【Destiny Pharma-Product XF-73】Interim results for the six months ended 30 June 2019

Partner News

23th September 2019– Destiny Pharma issued an announcement, which is summarized as follows: 

Operational highlights

Phase 2b clinical trial: XF-73 nasal gel for prevention of post-surgical infections

–  XF-73 (exeporfinium chloride) nasal gel Phase 2b trial has started enrolling 200 surgical patients in sites in the US and Europe

–  European site set-up on schedule but US sites slower than expected. Consequently, recruitment expected to complete in early 2020 with results announced later in mid-2020 (previously recruitment was planned to end in Q4 2019)

–  Interim safety, efficacy and futility analysis of Phase 2b trial, performed by independent safety monitoring board, planned for end of 2019

–  Prototype XF-73 nasal gel pack for the final marketed product is being developed to deliver an easy-to-use, single dose, nasal gel tube to enable precise delivery and reduce wastage

–  “Non-irritant” classification awarded to XF-73 nasal gel following positive results from a Phase 1 safety clinical study examining the drug’s potential to cause irritation when administered topically. This classification supports lead nasal programme and use in Phase 1 dermal infection project

Neil Clark, CEO of Destiny Pharma, commented:

“Destiny Pharma has made good progress in the first half of the year and we are very pleased to have started recruitment of patients into the important Phase 2b study of our lead drug candidate, XF-73, for the prevention of post-surgical hospital infections. This is a major milestone for the Company and we look forward to reporting results in mid-2020 with patient recruitment planned to complete in Q1 2020.
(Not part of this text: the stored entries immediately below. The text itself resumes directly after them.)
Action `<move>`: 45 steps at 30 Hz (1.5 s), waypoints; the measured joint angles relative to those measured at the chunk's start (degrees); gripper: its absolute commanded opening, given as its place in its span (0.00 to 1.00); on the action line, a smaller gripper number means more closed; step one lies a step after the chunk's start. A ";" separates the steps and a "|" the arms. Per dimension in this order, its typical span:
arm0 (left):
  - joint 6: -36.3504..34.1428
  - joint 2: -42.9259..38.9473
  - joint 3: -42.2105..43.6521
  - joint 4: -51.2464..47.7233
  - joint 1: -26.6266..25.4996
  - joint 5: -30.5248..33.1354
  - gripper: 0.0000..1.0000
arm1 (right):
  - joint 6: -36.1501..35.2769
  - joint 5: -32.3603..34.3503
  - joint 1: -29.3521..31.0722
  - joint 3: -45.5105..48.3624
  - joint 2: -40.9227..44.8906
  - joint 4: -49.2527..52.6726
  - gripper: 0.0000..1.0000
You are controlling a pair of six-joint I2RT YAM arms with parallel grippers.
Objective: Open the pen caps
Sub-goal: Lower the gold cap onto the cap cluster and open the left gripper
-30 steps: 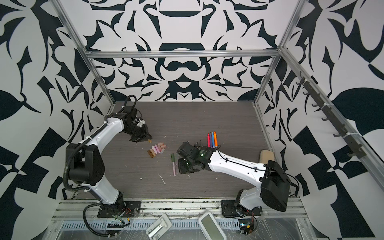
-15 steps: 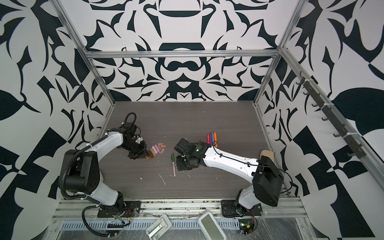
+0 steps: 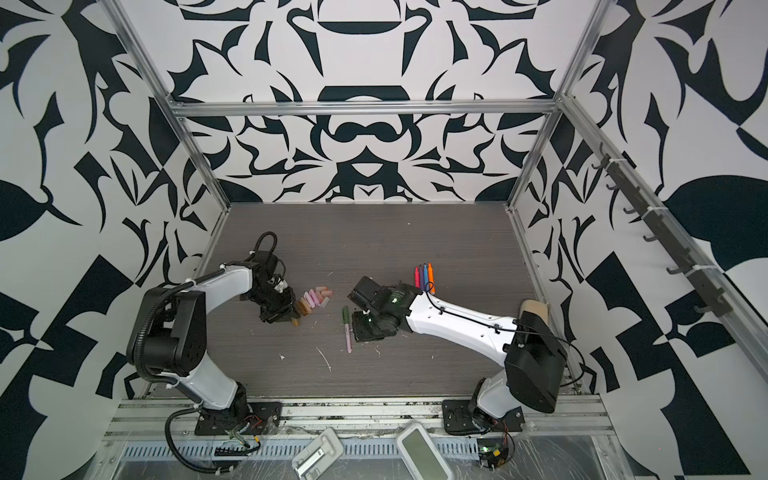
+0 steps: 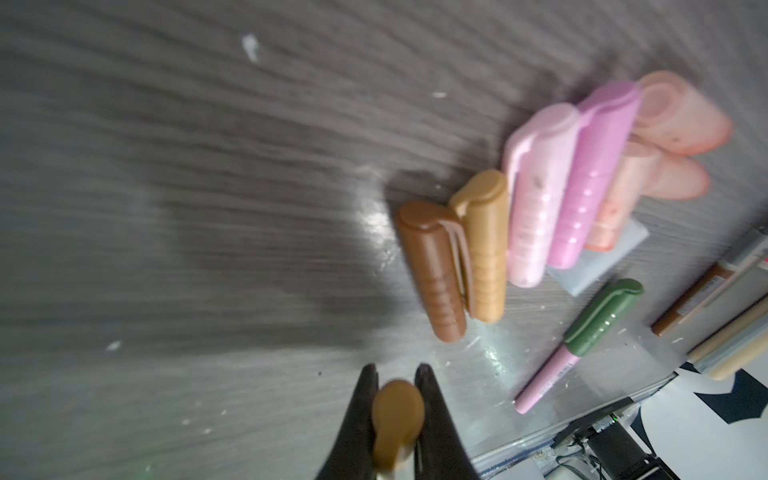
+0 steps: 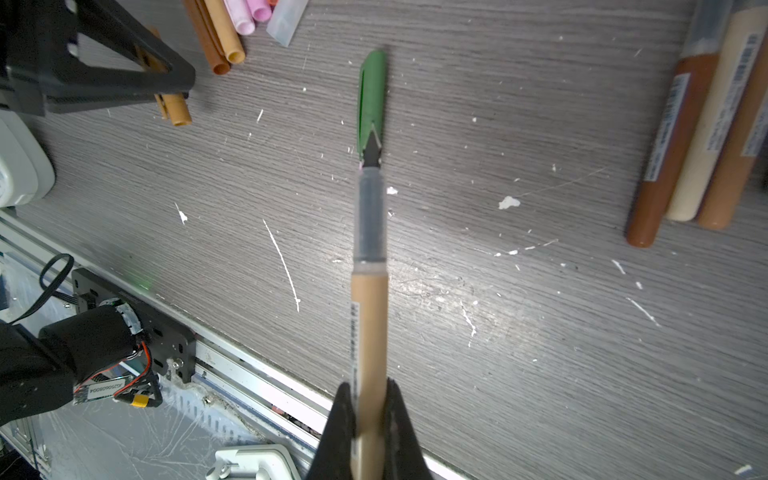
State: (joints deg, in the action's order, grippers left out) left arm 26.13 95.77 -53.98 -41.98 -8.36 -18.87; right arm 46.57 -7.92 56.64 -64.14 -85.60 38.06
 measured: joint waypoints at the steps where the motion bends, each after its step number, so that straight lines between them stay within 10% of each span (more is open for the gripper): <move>1: -0.02 0.28 0.00 0.13 0.00 0.04 0.06 | 0.00 0.00 0.00 0.00 0.00 0.02 0.00; 45: 1.51 2.89 -1.20 2.64 3.50 -2.05 0.21 | -0.52 0.00 0.00 -2.34 -1.99 1.18 0.00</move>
State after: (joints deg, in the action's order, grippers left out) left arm 27.64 98.65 -55.18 -39.33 -4.86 -20.93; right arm 46.04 -7.92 56.64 -66.48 -87.59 39.24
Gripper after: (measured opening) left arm 0.214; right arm 0.114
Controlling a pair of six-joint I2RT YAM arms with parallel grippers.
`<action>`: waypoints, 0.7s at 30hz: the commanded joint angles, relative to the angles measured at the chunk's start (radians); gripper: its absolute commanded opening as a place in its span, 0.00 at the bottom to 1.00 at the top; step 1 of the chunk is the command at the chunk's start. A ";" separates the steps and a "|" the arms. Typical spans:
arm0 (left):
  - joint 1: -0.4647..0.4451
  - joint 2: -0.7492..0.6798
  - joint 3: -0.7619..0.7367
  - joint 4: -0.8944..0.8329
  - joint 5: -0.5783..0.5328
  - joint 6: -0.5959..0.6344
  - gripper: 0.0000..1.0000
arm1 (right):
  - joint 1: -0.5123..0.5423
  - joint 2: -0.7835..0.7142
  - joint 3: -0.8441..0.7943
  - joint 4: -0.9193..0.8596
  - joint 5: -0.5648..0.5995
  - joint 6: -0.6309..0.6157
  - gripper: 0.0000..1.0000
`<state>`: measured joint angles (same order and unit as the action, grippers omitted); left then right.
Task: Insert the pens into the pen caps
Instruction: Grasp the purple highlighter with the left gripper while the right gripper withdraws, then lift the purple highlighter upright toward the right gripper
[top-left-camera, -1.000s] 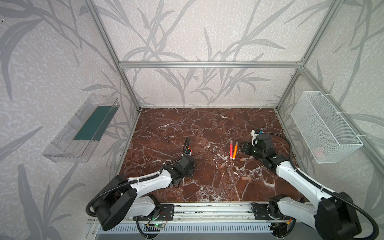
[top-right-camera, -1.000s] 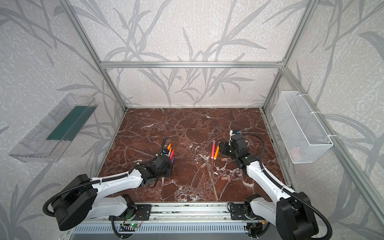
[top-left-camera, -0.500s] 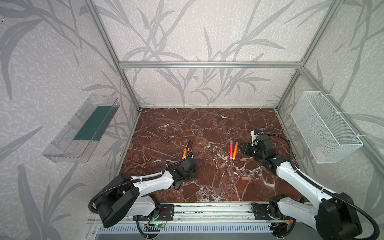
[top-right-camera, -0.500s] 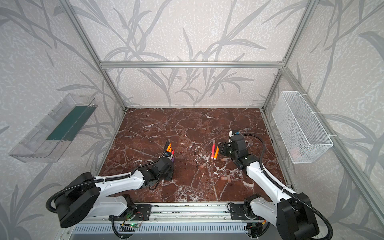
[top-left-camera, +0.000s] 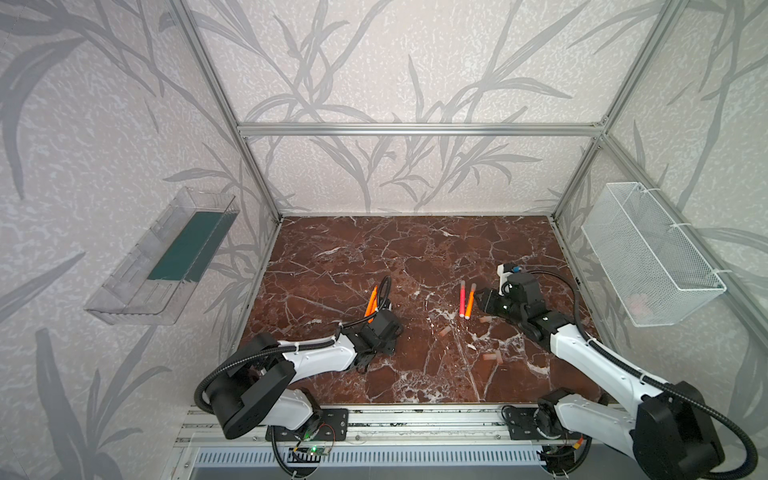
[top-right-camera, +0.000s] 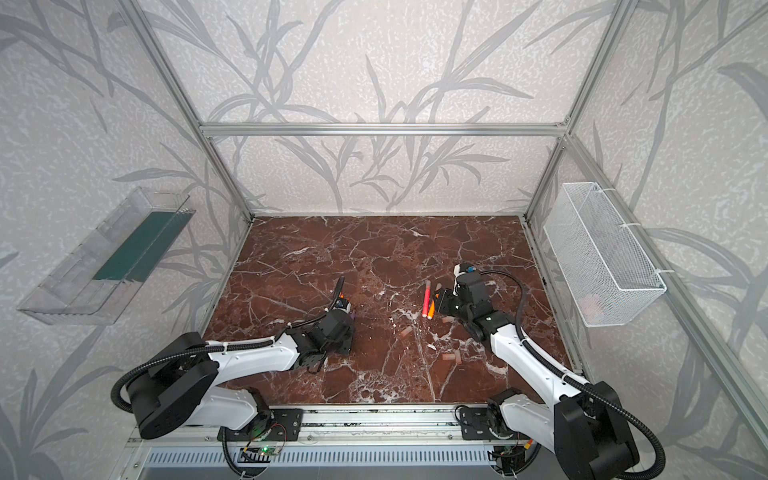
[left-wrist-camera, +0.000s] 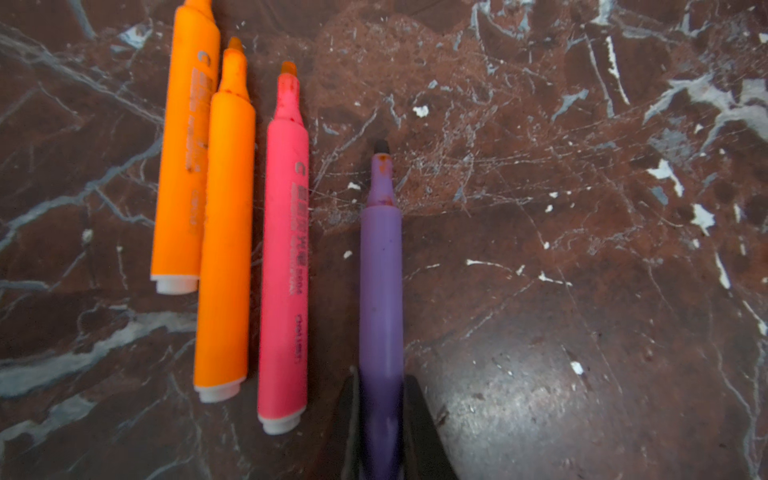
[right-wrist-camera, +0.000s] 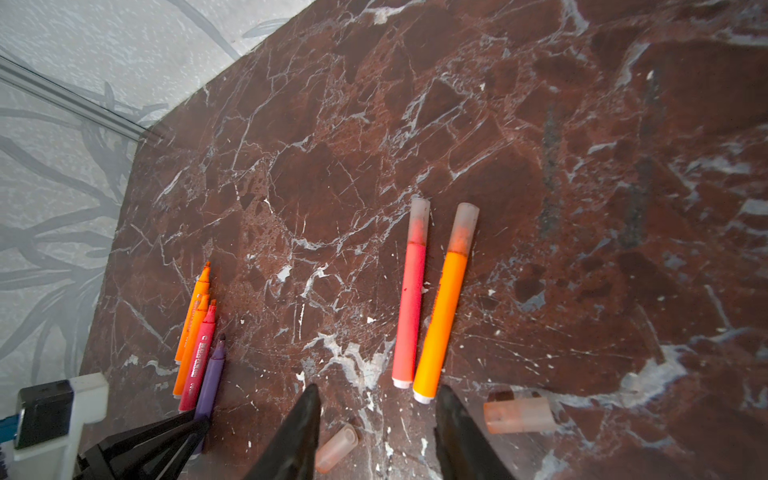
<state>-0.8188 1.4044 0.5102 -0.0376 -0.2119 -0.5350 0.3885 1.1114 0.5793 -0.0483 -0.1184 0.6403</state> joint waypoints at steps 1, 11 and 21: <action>-0.002 0.016 0.019 -0.066 0.006 -0.013 0.10 | 0.062 -0.054 -0.032 0.076 0.012 0.044 0.45; -0.002 -0.133 0.107 -0.074 0.045 0.067 0.04 | 0.397 -0.212 -0.150 0.333 0.183 0.120 0.53; -0.009 -0.259 0.049 0.187 0.302 0.124 0.00 | 0.564 -0.136 -0.205 0.610 0.235 0.191 0.55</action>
<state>-0.8219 1.1564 0.5831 0.0700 0.0010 -0.4335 0.9203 0.9512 0.3641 0.4274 0.0856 0.8101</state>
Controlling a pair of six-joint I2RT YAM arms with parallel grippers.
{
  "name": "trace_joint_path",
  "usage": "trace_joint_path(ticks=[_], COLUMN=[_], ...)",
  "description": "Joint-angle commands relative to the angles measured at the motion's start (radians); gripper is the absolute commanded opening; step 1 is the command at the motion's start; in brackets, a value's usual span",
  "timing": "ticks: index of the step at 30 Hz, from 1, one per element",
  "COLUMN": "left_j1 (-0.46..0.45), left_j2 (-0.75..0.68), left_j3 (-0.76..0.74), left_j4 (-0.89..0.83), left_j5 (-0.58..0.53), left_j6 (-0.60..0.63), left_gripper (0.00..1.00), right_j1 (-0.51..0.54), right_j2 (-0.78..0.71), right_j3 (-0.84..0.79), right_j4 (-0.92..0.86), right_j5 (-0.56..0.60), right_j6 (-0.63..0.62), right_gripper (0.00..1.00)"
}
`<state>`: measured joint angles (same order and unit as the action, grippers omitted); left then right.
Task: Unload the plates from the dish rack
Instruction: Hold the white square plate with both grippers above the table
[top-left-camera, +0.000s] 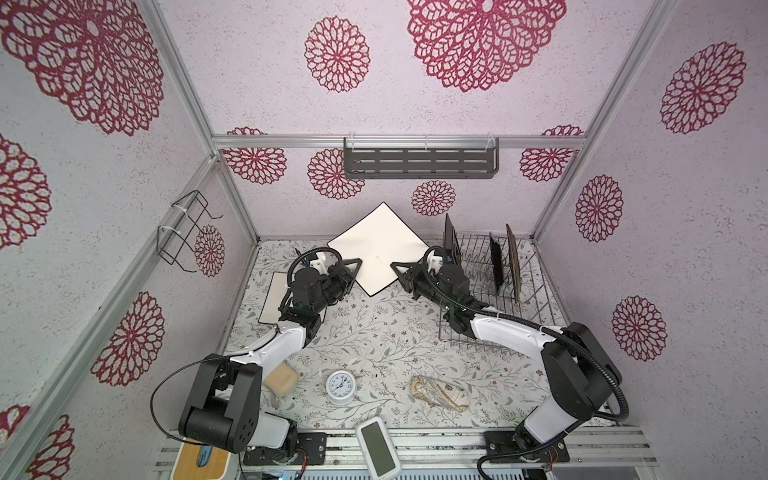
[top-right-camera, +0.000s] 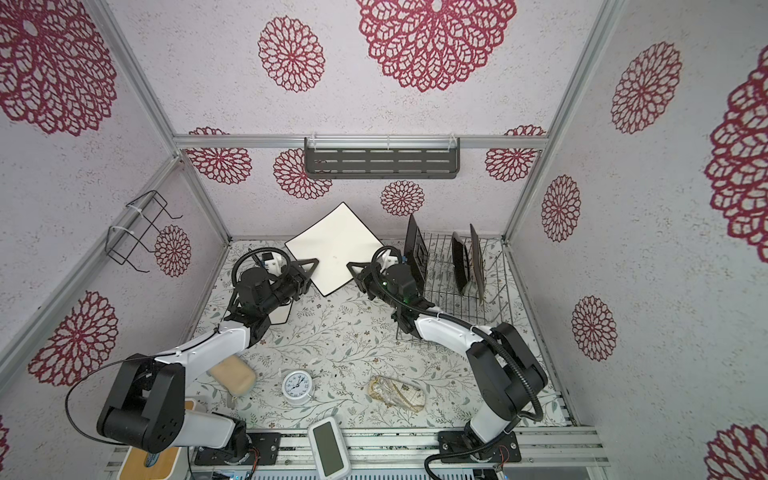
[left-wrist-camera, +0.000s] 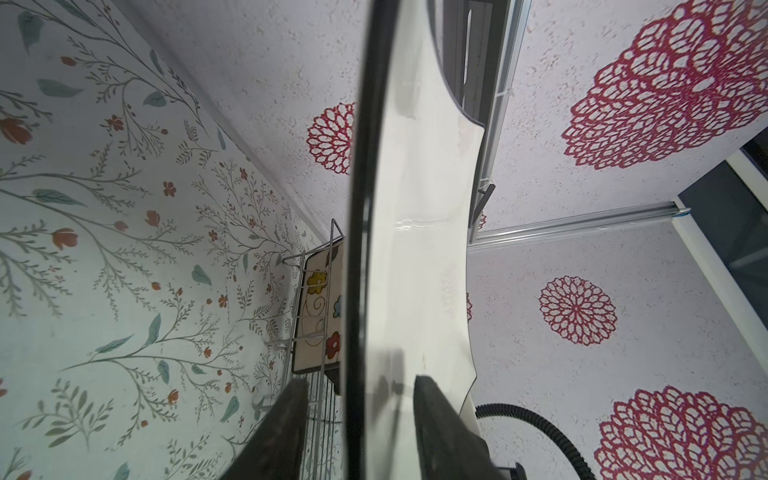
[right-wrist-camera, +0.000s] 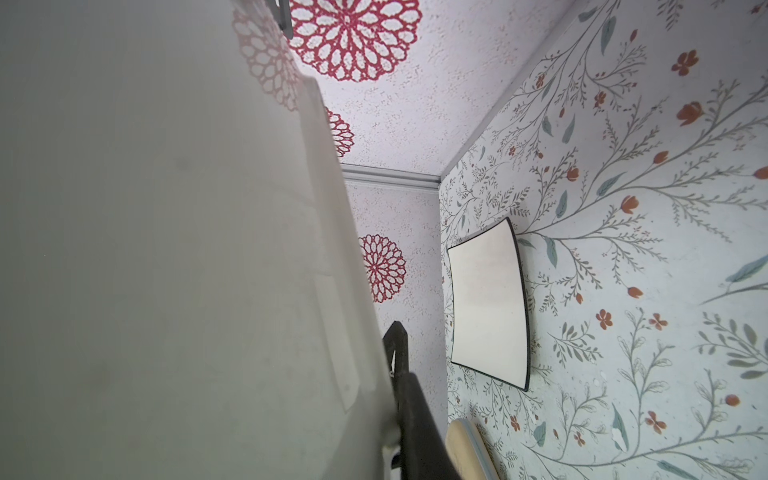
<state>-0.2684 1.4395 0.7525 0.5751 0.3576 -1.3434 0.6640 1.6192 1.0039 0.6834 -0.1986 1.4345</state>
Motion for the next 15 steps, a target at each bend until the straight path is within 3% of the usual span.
trace_joint_path(ticks=[1,7,15], left_j1=[0.000,0.000,0.000], left_j2=[0.011,0.009,0.007], left_j3=[-0.008,-0.009,-0.010], left_j4=[0.041,0.046,0.049], left_j5=[0.011,0.012,0.011], left_j6=[-0.001,-0.003,-0.007], left_gripper=[0.42,0.34,0.15], right_j1=[0.005,0.005,0.004], right_j2=[-0.058,-0.062,-0.068], right_j3=[0.033,0.029,0.024], right_j4=[0.289,0.275,0.271], right_j5=[-0.040,-0.044,-0.046], right_j6=[0.003,-0.001,-0.016], right_gripper=[0.00,0.00,0.00])
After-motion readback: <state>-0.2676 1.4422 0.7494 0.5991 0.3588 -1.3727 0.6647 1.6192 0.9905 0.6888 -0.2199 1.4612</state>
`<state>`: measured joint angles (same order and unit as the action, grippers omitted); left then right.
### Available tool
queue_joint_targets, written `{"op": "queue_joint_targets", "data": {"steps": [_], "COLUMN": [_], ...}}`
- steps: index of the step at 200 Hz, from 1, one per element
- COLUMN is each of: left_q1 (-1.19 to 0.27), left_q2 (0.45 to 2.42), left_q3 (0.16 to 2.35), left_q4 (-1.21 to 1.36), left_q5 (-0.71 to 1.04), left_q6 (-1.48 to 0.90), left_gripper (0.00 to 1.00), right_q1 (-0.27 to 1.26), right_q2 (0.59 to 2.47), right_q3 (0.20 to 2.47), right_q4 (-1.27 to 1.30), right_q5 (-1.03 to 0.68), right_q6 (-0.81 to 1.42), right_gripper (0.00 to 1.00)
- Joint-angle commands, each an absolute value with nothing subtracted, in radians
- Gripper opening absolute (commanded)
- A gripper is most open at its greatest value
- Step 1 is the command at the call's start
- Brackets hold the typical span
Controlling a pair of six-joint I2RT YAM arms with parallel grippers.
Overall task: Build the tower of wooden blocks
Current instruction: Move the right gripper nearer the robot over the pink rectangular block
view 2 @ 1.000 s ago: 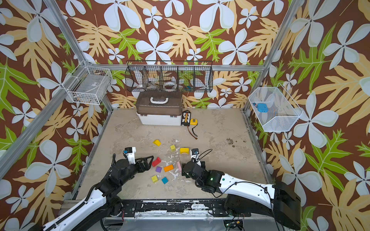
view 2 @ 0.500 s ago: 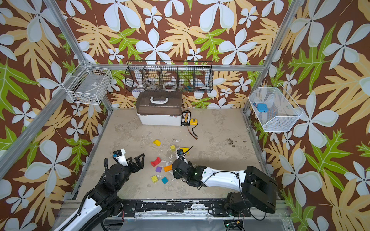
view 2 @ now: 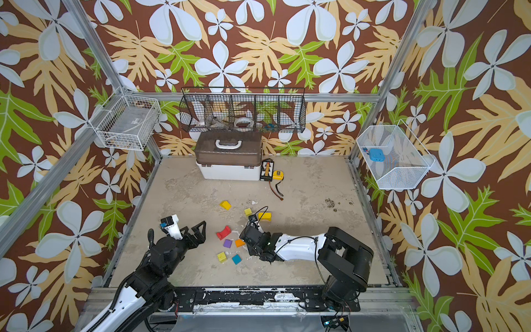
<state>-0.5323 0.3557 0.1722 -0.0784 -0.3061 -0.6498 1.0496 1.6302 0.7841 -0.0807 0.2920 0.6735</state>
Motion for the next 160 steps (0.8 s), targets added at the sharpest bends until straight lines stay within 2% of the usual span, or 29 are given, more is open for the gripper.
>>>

We remain very positive on the clinical need and commercial opportunity for XF-73 in the hospital setting which we estimate in the US alone to be peak annual product sales of $1 billion. Our discussions with potential US hospital clinical trial sites and new, independent US studies confirm the increase in the decolonisation of nasal carriers of Staphylococcal aureus in the US as “best practice” ahead of major surgeries.